Given records:

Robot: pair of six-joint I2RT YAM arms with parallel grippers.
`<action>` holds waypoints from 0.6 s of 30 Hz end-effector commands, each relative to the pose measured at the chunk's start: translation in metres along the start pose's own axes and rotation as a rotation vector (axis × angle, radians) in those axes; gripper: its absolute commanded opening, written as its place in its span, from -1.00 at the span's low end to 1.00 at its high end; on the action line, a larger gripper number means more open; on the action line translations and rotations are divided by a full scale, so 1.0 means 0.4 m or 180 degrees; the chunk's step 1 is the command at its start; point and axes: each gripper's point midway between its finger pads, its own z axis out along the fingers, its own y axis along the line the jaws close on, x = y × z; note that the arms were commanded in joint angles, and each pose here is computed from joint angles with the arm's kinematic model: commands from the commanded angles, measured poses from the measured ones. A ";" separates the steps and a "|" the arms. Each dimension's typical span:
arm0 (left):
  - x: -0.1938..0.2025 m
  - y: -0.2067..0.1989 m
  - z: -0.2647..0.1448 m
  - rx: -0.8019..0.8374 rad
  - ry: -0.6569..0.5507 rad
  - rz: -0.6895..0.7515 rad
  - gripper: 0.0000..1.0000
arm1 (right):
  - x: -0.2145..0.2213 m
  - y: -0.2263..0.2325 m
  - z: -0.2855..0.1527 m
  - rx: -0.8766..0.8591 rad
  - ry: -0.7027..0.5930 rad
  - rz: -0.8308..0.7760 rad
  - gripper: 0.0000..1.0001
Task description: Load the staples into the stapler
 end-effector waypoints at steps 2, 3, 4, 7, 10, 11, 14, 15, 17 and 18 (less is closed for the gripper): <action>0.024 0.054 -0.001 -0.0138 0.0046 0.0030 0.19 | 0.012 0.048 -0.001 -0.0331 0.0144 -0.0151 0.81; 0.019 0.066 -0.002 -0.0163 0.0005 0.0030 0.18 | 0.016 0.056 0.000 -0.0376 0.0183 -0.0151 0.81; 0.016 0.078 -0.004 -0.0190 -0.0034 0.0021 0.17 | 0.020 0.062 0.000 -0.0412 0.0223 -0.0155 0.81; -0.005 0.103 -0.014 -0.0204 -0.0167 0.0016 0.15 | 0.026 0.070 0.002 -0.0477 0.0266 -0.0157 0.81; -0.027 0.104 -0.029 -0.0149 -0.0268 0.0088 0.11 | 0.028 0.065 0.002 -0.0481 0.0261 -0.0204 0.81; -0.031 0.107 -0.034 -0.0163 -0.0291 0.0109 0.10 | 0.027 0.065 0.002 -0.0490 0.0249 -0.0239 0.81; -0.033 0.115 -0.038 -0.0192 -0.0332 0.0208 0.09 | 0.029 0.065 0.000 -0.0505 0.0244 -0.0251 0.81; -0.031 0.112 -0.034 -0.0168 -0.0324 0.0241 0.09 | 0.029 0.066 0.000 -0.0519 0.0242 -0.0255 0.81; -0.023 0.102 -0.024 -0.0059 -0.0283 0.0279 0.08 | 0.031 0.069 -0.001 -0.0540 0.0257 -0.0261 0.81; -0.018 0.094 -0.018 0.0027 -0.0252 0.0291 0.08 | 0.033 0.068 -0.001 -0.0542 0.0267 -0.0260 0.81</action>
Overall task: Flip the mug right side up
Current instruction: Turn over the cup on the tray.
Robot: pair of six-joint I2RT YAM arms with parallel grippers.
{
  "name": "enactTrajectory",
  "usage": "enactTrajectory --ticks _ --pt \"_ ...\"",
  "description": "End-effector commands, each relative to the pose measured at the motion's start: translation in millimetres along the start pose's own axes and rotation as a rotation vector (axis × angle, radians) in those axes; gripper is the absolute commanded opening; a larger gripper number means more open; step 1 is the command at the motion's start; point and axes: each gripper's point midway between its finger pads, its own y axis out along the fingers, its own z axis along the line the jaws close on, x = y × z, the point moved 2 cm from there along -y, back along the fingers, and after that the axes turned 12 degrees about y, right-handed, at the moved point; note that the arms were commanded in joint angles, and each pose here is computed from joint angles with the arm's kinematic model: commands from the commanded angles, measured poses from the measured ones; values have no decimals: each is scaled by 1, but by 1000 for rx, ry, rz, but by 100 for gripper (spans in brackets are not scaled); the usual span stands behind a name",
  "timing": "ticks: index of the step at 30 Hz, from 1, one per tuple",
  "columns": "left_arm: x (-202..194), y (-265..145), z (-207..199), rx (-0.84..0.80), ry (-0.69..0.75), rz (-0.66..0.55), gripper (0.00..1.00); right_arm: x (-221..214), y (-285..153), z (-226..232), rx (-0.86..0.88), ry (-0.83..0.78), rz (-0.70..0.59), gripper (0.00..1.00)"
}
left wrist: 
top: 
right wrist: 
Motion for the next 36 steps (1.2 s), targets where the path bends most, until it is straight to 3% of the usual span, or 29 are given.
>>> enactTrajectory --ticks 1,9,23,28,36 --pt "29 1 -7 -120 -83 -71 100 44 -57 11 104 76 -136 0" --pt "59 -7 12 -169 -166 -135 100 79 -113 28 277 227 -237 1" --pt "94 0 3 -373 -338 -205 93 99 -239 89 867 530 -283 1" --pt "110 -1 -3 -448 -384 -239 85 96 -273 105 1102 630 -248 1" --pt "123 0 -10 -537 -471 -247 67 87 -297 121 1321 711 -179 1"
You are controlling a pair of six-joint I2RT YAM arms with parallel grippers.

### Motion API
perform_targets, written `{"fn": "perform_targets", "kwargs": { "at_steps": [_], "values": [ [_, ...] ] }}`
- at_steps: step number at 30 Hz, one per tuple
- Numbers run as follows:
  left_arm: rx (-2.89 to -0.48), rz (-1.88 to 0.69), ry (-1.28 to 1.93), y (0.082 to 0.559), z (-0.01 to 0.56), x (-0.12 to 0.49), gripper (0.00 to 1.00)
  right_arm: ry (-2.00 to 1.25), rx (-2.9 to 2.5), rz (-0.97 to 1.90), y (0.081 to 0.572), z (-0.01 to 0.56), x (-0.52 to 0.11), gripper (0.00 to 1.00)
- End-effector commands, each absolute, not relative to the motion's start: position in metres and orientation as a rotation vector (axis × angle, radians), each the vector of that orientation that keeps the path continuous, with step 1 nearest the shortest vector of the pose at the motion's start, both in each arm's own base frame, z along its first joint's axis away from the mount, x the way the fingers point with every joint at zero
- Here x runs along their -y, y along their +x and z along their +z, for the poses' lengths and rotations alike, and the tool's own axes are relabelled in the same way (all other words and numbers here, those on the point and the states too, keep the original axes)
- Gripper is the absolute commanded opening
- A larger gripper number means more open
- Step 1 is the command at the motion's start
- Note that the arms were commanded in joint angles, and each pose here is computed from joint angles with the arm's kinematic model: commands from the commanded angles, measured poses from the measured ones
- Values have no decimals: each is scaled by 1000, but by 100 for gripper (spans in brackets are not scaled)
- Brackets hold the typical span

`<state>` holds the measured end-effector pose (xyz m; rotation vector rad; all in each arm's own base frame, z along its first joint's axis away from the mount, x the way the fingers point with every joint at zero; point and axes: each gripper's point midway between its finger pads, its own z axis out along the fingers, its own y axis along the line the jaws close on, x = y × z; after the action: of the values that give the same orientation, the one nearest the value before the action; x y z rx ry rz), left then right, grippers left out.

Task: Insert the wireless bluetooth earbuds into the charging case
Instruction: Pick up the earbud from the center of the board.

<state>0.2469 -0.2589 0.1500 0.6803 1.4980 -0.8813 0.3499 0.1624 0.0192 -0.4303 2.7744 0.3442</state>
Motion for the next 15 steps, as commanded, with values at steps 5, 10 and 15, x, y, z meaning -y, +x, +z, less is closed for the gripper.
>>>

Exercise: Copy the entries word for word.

Solution to this problem:
Robot: pair of six-joint I2RT YAM arms with parallel grippers.
`<action>` holds waypoints from 0.6 s of 30 Hz end-effector commands, each relative to the pose measured at the chunk's start: translation in metres along the start pose's own axes and rotation as a rotation vector (axis × angle, radians) in those axes; gripper: its absolute commanded opening, written as its place in its span, from -1.00 at the span's low end to 1.00 at its high end; on the action line, a larger gripper number means more open; on the action line translations and rotations are divided by a full scale, so 1.0 means 0.4 m or 180 degrees; the chunk's step 1 is the command at its start; point and axes: each gripper's point midway between its finger pads, its own z axis out along the fingers, its own y axis along the line the jaws close on, x = y × z; note that the arms were commanded in joint angles, and each pose here is computed from joint angles with the arm's kinematic model: commands from the commanded angles, measured poses from the measured ones. A ";" separates the steps and a "|" the arms. Each dimension's typical span:
arm0 (left):
  - x: -0.1938..0.2025 m
  - y: -0.2067..0.1989 m
  - z: -0.2647..0.1448 m
  - rx: -0.8019..0.8374 rad
  - ry: -0.6569..0.5507 rad
  - rz: -0.6895..0.7515 rad
  - gripper: 0.0000..1.0000
arm1 (right):
  - x: -0.2145..0.2213 m
  - y: -0.2263..0.2325 m
  - z: -0.2855..0.1527 m
  - rx: -0.8766..0.8591 rad
  - ry: -0.7027..0.5930 rad
  - rz: -0.8308..0.7760 rad
  - gripper: 0.0000..1.0001
Task description: Load the staples into the stapler
 end-effector waypoints at steps 2, 3, 4, 7, 10, 11, 14, 15, 17 and 18 (less is closed for the gripper): <action>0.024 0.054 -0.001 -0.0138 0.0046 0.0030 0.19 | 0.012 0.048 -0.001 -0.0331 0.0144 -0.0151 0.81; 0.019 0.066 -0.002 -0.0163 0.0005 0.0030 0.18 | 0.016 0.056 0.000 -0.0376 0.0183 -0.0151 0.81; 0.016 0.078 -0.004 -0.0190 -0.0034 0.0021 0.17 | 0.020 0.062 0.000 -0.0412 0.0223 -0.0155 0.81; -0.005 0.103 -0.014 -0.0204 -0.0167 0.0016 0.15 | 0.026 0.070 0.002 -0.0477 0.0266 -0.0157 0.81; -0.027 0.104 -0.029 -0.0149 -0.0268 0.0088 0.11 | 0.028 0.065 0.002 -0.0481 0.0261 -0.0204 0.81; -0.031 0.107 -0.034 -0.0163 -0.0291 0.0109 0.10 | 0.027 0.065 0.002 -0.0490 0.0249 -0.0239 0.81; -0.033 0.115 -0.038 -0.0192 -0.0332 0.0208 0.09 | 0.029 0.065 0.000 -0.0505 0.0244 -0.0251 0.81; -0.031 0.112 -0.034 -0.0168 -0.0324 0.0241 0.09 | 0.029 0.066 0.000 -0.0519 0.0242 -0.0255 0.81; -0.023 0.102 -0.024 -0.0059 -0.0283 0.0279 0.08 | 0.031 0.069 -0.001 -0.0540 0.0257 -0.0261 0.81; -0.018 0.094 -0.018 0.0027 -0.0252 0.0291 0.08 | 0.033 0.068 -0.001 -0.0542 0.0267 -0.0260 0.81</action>
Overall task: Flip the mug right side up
Current instruction: Turn over the cup on the tray.
Robot: pair of six-joint I2RT YAM arms with parallel grippers.
{
  "name": "enactTrajectory",
  "usage": "enactTrajectory --ticks _ --pt \"_ ...\"",
  "description": "End-effector commands, each relative to the pose measured at the motion's start: translation in millimetres along the start pose's own axes and rotation as a rotation vector (axis × angle, radians) in those axes; gripper is the absolute commanded opening; a larger gripper number means more open; step 1 is the command at the motion's start; point and axes: each gripper's point midway between its finger pads, its own y axis out along the fingers, its own z axis along the line the jaws close on, x = y × z, the point moved 2 cm from there along -y, back along the fingers, and after that the axes turned 12 degrees about y, right-handed, at the moved point; note that the arms were commanded in joint angles, and each pose here is computed from joint angles with the arm's kinematic model: commands from the commanded angles, measured poses from the measured ones; values have no decimals: each is scaled by 1, but by 1000 for rx, ry, rz, but by 100 for gripper (spans in brackets are not scaled); the usual span stands behind a name",
  "timing": "ticks: index of the step at 30 Hz, from 1, one per tuple",
  "columns": "left_arm: x (-202..194), y (-265..145), z (-207..199), rx (-0.84..0.80), ry (-0.69..0.75), rz (-0.66..0.55), gripper (0.00..1.00); right_arm: x (-221..214), y (-285..153), z (-226..232), rx (-0.86..0.88), ry (-0.83..0.78), rz (-0.70..0.59), gripper (0.00..1.00)"
}
left wrist: 
top: 
right wrist: 
Motion for the next 36 steps (1.2 s), targets where the path bends most, until it is straight to 3% of the usual span, or 29 are given.
>>> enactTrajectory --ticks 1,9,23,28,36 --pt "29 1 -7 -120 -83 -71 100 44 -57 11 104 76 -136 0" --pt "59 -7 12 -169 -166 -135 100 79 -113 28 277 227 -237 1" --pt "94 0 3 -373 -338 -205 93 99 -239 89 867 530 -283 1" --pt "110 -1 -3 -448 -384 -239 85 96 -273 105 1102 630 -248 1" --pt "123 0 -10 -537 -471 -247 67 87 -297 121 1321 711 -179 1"
You are controlling a pair of six-joint I2RT YAM arms with parallel grippers.

### Motion API
perform_targets, written `{"fn": "perform_targets", "kwargs": { "at_steps": [_], "values": [ [_, ...] ] }}`
- at_steps: step number at 30 Hz, one per tuple
- Numbers run as follows:
  left_arm: rx (-2.89 to -0.48), rz (-1.88 to 0.69), ry (-1.28 to 1.93), y (0.082 to 0.559), z (-0.01 to 0.56), x (-0.12 to 0.49), gripper (0.00 to 1.00)
  right_arm: ry (-2.00 to 1.25), rx (-2.9 to 2.5), rz (-0.97 to 1.90), y (0.081 to 0.572), z (-0.01 to 0.56), x (-0.52 to 0.11), gripper (0.00 to 1.00)
- End-effector commands, each absolute, not relative to the motion's start: position in metres and orientation as a rotation vector (axis × angle, radians), each the vector of that orientation that keeps the path continuous, with step 1 nearest the shortest vector of the pose at the motion's start, both in each arm's own base frame, z along its first joint's axis away from the mount, x the way the fingers point with every joint at zero
- Here x runs along their -y, y along their +x and z along their +z, for the poses' lengths and rotations alike, and the tool's own axes are relabelled in the same way (all other words and numbers here, those on the point and the states too, keep the original axes)
- Gripper is the absolute commanded opening
- A larger gripper number means more open
- Step 1 is the command at the motion's start
- Note that the arms were commanded in joint angles, and each pose here is computed from joint angles with the arm's kinematic model: commands from the commanded angles, measured poses from the measured ones
- Values have no decimals: each is scaled by 1000, but by 100 for gripper (spans in brackets are not scaled)
- Brackets hold the typical span

`<state>` holds the measured end-effector pose (xyz m; rotation vector rad; all in each arm's own base frame, z along its first joint's axis away from the mount, x the way the fingers point with every joint at zero; point and axes: each gripper's point midway between its finger pads, its own z axis out along the fingers, its own y axis along the line the jaws close on, x = y × z; after the action: of the values that give the same orientation, the one nearest the value before the action; x y z rx ry rz), left then right, grippers left out.

Task: Insert the wireless bluetooth earbuds into the charging case
Instruction: Pick up the earbud from the center of the board.

<state>0.2469 -0.2589 0.1500 0.6803 1.4980 -0.8813 0.3499 0.1624 0.0192 -0.4303 2.7744 0.3442</state>
Motion for the next 15 steps, as commanded, with values at steps 5, 10 and 15, x, y, z meaning -y, +x, +z, less is closed for the gripper.
>>>

No part of the exercise is left unanswered.